**Work order**
Everything in the listing below must be duplicated exactly.

**Available data**
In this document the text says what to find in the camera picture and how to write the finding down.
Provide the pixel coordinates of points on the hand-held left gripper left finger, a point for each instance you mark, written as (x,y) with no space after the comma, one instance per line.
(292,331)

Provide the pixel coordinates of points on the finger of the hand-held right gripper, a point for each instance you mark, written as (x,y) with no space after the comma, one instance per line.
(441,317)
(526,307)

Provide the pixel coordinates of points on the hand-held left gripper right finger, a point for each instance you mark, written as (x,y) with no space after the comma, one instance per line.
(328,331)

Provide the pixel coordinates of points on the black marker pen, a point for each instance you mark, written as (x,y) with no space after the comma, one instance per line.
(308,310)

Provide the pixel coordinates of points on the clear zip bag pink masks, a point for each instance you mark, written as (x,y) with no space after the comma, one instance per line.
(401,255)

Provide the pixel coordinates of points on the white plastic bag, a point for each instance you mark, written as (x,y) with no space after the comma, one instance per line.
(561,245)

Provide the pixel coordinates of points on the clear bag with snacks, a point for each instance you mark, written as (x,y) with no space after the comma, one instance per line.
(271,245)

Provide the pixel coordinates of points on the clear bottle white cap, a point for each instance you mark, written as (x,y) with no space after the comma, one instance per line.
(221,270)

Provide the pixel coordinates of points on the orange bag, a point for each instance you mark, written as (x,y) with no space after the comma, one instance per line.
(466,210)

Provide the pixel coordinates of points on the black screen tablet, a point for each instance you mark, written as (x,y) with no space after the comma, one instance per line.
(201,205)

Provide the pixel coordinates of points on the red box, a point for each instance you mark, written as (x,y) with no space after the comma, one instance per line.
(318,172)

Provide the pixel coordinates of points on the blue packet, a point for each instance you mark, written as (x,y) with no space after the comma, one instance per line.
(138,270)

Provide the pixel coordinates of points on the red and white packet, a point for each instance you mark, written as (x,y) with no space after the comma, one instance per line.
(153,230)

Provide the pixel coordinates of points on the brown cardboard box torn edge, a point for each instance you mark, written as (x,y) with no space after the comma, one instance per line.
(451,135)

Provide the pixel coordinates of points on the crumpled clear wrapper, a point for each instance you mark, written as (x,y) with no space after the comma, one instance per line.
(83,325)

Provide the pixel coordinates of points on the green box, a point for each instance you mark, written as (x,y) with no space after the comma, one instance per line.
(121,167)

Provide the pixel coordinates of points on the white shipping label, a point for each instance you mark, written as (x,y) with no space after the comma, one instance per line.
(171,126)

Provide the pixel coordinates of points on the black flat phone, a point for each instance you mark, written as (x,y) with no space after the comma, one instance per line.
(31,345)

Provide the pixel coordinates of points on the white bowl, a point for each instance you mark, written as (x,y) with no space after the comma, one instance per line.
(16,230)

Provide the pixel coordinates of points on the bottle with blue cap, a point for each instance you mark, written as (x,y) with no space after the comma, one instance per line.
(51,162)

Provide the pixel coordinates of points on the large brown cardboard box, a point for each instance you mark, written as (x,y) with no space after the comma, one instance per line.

**Answer section**
In this document the text says what to find in the camera picture and how to write the finding down.
Provide the pixel coordinates of points on the hand-held left gripper left finger, a point for each instance you mark, written as (x,y) with no space after the comma, one instance per line.
(292,331)

Provide the pixel coordinates of points on the finger of the hand-held right gripper, a point for each instance you mark, written as (x,y) with no space after the comma, one instance per line.
(441,317)
(526,307)

Provide the pixel coordinates of points on the hand-held left gripper right finger, a point for each instance you mark, written as (x,y) with no space after the comma, one instance per line.
(328,331)

Provide the pixel coordinates of points on the black marker pen, a point for each instance you mark, written as (x,y) with no space after the comma, one instance per line.
(308,310)

Provide the pixel coordinates of points on the clear zip bag pink masks, a point for each instance you mark, written as (x,y) with no space after the comma, one instance per line.
(401,255)

Provide the pixel coordinates of points on the white plastic bag, a point for each instance you mark, written as (x,y) with no space after the comma, one instance per line.
(561,245)

Provide the pixel coordinates of points on the clear bag with snacks, a point for each instance you mark, written as (x,y) with no space after the comma, one instance per line.
(271,245)

Provide the pixel coordinates of points on the clear bottle white cap, a point for each instance you mark, written as (x,y) with no space after the comma, one instance per line.
(221,270)

Provide the pixel coordinates of points on the orange bag, a point for each instance you mark, written as (x,y) with no space after the comma, one instance per line.
(466,210)

Provide the pixel coordinates of points on the black screen tablet, a point for each instance you mark, written as (x,y) with no space after the comma, one instance per line.
(201,205)

Provide the pixel coordinates of points on the red box, a point for each instance you mark, written as (x,y) with no space after the comma, one instance per line.
(318,172)

Provide the pixel coordinates of points on the blue packet, a point for each instance you mark, written as (x,y) with no space after the comma, one instance per line.
(138,270)

Provide the pixel coordinates of points on the red and white packet, a point for each instance you mark, written as (x,y) with no space after the comma, one instance per line.
(153,230)

Provide the pixel coordinates of points on the brown cardboard box torn edge, a point for each instance you mark, written as (x,y) with no space after the comma, one instance per line.
(451,135)

Provide the pixel coordinates of points on the crumpled clear wrapper, a point for each instance you mark, written as (x,y) with no space after the comma, one instance per line.
(83,325)

Provide the pixel coordinates of points on the green box, a point for each instance you mark, written as (x,y) with no space after the comma, one instance per line.
(121,167)

Provide the pixel coordinates of points on the white shipping label, a point for each instance you mark, written as (x,y) with no space after the comma, one instance per line.
(171,126)

Provide the pixel coordinates of points on the black flat phone, a point for each instance you mark, written as (x,y) with no space after the comma, one instance per line.
(31,345)

Provide the pixel coordinates of points on the white bowl, a point for each instance you mark, written as (x,y) with no space after the comma, one instance per line.
(16,230)

Provide the pixel coordinates of points on the bottle with blue cap, a point for each instance you mark, written as (x,y) with no space after the comma, one instance per line.
(51,162)

Provide the pixel coordinates of points on the large brown cardboard box, a point for each instance you mark, written as (x,y) with no space after the comma, one instance per line.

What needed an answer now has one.